Gelen haberin devamına baktığımda insanlar beni linçlemişlerdi. Sanki hayatım yolundaymış gibi bu aptal haber iyice moralimi bozdu.
Bay Yang'a mesaj atıp ona olanları anlatacağımı bildirdim. Sonra da geriye yaslanıp gözlerimi kapattım.
"Ne yapacaksın?" Diye sordu Jisoo unnie. Gözlerimi açıp baktım. "Başkana olanı anlatacağım, sonra da o piçin şirketiyle konuşup bu işi çözdüreceğim," kafasını anlayışla salladı.
Ofladım ve gözlerimi Lisa'ya diktim. "Lisa, sen iyi misin rengin attı?" Gözleri çok boş bakıyordu ve bir anda gerçekten sapsarı olmuştu. "Ben, iyi hissetmiyorum. Seni öyle görünce oldu sanırım," dedi güçlükle. Gerçekten iyi görünmüyordu.
"Hastaneye gidelim," dedi Jungkook. Lisa kafasını sallayıp reddetse de minübüsü süren adama, hastaye sürmesi için rica ettim.
Lisa'nın yanına inecekken beni durdurdu. "Unnie, sen zaten yorgunsun Jisoo unnie'nin gelmesi yeterli," dedi bende ısrar etmedim çünkü cidden yorgun hissediyordum.
Jungkook "ben de geleyim," dedi. Lisa yine reddedecekti fakat o ağzını açamadan Jungkook indi.
Araba tekrar hareketlendi. Yoongi hyung, Taehyung ve ben üçlüsü arabaya biraz gerginlik katıyordu. ''Benim evime gidelim," dedi Taehyung.
"Ortak eve gideceğiz," diye karşı çıktı Yoongi hyung. Taehyung sıkıntılı bir nefes verdi. "Jennie'yi evime götüreceğim hyung," dedi baskın bir sesle.
Yoongi hyung daha fazla bir şey demedi. Bakışlarını üzerimde hissediyordum fakat ona bakacak cesaret bulamıyordum.
"Önce ortak eve sonra da Taehyung'un evine sür," diye seslendi şoföre hitaben.
Yaklaşık yirmi beş dakikalık yolculuk sonrası 'ortak eve' gelmiştik. Yoongi hyung veda etmeden önce sarıldı. "Bir şeye ihtiyacın olursa ara," dedi ve alnımı öperek arabadan indi.
Gülümsedim onun bu hallerine. Beni kız kardeşi gibi görmesini seviyordum.
Gelelim şimdi ki duruma Taehyung ile arabada tek kalmanın heyecanı ile ellerimi nereye koyacağımı bilemedim.
Yoongi hyung'un numarası var mıydı sende?" Yutkundum ve cevap verdim. "Evet, yaklaşık bir ay önce vermişti," kafasını salladı. Sinirli duruyordu.
"Sen iyi misin? Sinirli duruyorsun," sahte bir gülümseme sundu. "Hayır, iyiyim," dedi. Üstlenmedim.
Evine geldiğimizde beni önden geçirdi. Evi gerçekten çok güzeldi ve tam bir bekar eviydi. "Evin güzelmiş," diye mırıldandım onun duyabileceği cinsten. "Teşekkür ederim," dedi samimi bir şekilde.
Kahve yaptı ve sonra da yanıma geldi. "Ben seninle konuşmak istiyorum," dedi ve muhtemelen bildiğim konulardı.

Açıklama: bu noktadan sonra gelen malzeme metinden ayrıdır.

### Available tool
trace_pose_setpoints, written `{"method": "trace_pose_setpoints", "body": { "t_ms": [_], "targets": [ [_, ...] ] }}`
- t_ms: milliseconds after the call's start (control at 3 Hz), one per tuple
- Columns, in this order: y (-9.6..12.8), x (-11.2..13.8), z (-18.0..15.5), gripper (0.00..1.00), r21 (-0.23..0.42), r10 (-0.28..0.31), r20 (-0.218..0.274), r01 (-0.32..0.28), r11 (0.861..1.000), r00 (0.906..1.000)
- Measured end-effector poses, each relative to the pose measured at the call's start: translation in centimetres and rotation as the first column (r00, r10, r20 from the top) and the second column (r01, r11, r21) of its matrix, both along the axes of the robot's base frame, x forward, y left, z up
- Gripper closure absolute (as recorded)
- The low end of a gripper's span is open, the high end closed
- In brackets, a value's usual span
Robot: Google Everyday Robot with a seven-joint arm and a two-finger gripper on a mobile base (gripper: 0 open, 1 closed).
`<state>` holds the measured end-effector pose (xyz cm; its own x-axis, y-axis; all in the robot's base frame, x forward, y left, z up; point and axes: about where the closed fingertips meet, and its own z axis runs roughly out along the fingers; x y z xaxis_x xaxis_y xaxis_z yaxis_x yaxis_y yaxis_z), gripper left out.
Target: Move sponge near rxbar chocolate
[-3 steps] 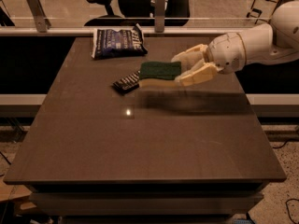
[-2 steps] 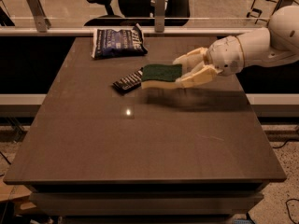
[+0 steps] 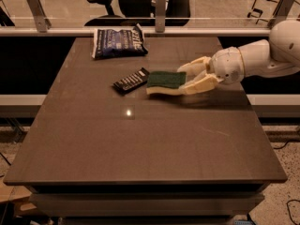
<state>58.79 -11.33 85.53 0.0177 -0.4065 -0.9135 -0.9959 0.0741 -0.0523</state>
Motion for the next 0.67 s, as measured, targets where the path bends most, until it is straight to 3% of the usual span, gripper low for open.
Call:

"Şimdi, anladığım kadarıyla Jongin ile olan ilişkiniz yalandı öyle mi?" Kafamı salladım. "Telefon erişimin engellendi ve seni de şirkete kapattılar," gözlerine dikkatle baktım. "Evet," dedim kısık bir sesle. "Sonra da sizi bilerek ifşallattılar," dedi.
"Ve Kim Taennie yerine Kim Jenkai'yi açıkladılar."
Bunu söylerken gözlerini kaçırmış ve güçlükle söylemişti. Gözlerimi dolduran bu cümle yüzünden kendimi kötü hissetmiştim.
"Geçen gece hakkında bir şey hatırlıyor musun?" Kafamı olumsuz anlamda salladım. Fakat aniden durdum. Çünkü bazı şeyleri hatırlamaya başlamıştım.
"Bir şey mi hatırladın?" Dedi heyecanla. Şaşkınca kafamı salladım. "Sana anlattım bunları, sonra içmiştim, Yoongi hyung'un sarıldığını," devam etmeden o konuştu. "Siktir et Yoongi'yi başka?" Dedi. Şaşkınca ona bakmaya devam ettim.